Segundo o secretário especial de Desburocratização do Ministério da Economia, Paulo Uebel, o projeto do governo contém quatro diretrizes: foco em servir a sociedade; valorização dos servidores; agilidade e inovação; e eficiência e racionalidade. Duas medidas serão cruciais: a modificação da política de salários iniciais altos e a adoção de mecanismos de triagem e incentivo aos mais produtivos. A mera redução dos salários iniciais em 10% geraria uma economia de R$ 26,35 bilhões na próxima década.
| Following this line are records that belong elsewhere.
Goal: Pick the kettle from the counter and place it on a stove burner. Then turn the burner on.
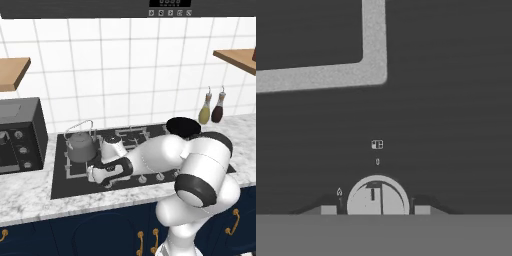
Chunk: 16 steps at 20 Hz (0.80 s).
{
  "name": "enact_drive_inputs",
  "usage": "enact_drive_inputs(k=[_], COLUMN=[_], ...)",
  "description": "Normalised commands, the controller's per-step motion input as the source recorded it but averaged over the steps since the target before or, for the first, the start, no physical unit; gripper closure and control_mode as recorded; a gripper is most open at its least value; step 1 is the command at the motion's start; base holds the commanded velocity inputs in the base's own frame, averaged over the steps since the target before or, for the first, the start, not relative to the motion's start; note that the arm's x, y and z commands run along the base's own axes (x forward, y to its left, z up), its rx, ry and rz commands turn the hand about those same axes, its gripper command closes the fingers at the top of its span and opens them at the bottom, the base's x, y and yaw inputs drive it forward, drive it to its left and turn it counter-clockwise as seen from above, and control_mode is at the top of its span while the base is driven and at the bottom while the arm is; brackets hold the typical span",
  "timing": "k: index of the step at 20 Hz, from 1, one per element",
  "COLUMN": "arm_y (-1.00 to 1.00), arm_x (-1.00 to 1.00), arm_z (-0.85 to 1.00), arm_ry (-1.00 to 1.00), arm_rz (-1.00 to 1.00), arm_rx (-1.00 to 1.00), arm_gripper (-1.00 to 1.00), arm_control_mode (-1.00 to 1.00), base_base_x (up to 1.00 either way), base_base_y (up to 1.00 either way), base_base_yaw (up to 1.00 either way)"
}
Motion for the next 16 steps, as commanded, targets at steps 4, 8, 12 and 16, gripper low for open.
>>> enact_drive_inputs(k=[4,8,12,16], arm_y=[0.04,0.00,0.00,0.00], arm_x=[-0.03,-0.06,-0.17,-0.24], arm_z=[0.00,0.00,0.00,0.00], arm_ry=[-0.01,0.00,0.00,-0.02], arm_rz=[0.16,0.59,0.69,0.69], arm_rx=[-0.03,-0.05,-0.04,-0.03], arm_gripper=[1.00,1.00,1.00,1.00], arm_control_mode=[-1.00,-1.00,-1.00,-1.00], base_base_x=[0.00,0.00,0.00,0.00], base_base_y=[0.00,0.00,0.00,0.00], base_base_yaw=[0.00,0.00,0.00,0.00])
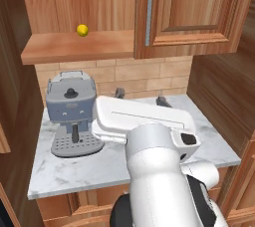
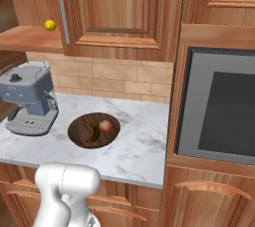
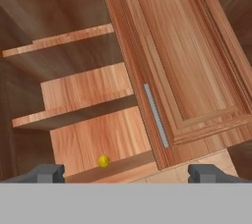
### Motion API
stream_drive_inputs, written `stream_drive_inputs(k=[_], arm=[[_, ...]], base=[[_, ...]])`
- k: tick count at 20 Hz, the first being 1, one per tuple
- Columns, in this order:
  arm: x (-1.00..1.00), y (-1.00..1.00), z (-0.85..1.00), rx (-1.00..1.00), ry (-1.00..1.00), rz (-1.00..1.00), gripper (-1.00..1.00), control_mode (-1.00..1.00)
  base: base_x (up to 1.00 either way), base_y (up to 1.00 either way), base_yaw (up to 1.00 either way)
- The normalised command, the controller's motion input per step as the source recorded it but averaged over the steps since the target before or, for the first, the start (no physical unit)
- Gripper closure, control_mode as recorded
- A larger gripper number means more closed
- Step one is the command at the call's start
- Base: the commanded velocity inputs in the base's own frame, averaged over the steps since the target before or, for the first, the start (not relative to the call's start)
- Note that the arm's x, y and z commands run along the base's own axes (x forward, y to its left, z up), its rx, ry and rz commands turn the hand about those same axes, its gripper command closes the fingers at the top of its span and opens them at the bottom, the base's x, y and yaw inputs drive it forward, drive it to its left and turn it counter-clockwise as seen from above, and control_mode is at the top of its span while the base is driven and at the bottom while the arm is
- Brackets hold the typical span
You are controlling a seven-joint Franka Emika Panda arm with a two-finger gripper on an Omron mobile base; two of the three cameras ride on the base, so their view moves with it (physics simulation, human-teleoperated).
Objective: Open the cabinet. Pick the banana and peach from the cabinet and place them into the bowl. Then close the cabinet.
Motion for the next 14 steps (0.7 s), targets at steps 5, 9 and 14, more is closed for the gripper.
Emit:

Se os aumentos salariais fossem congelados por três anos, haveria uma economia de R$ 187,9 bilhões. Nessa equação, é preciso considerar que durante a recessão que deteriorou a renda dos brasileiros e relegou um terço da população economicamente ativa ao subemprego, desemprego ou desalento, os gastos com o funcionalismo estadual, por exemplo, continuaram subindo na ordem de 6,4% ao ano. Além disso, será necessário vencer as pressões corporativas do funcionalismo e reformular o instituto da estabilidade, um expediente que não pode continuar sendo uma regra imutável. É difícil tocar nos direitos adquiridos dos 11,5 milhões de servidores (5,6% da população) que consomem 15% do PIB. Até 2030, 40% dos funcionários da ativa estarão aposentados. Para os que os substituirão, a estabilidade não pode ser um direito, mas uma prerrogativa excepcional inerente a alguns cargos.

Os servidores têm uma oportunidade de provar a quem realmente querem servir: se ao interesse público, com justos proventos, ou se ao seu patrimônio pessoal, às custas do interesse público. Como disse o secretário Paulo Uebel, na cerimônia de lançamento da pesquisa, a sociedade hoje desconfia do serviço público e os servidores se sentem desmotivados. E concluiu: “Nós, servidores públicos, precisamos assumir o compromisso de resgatar a confiança da sociedade”.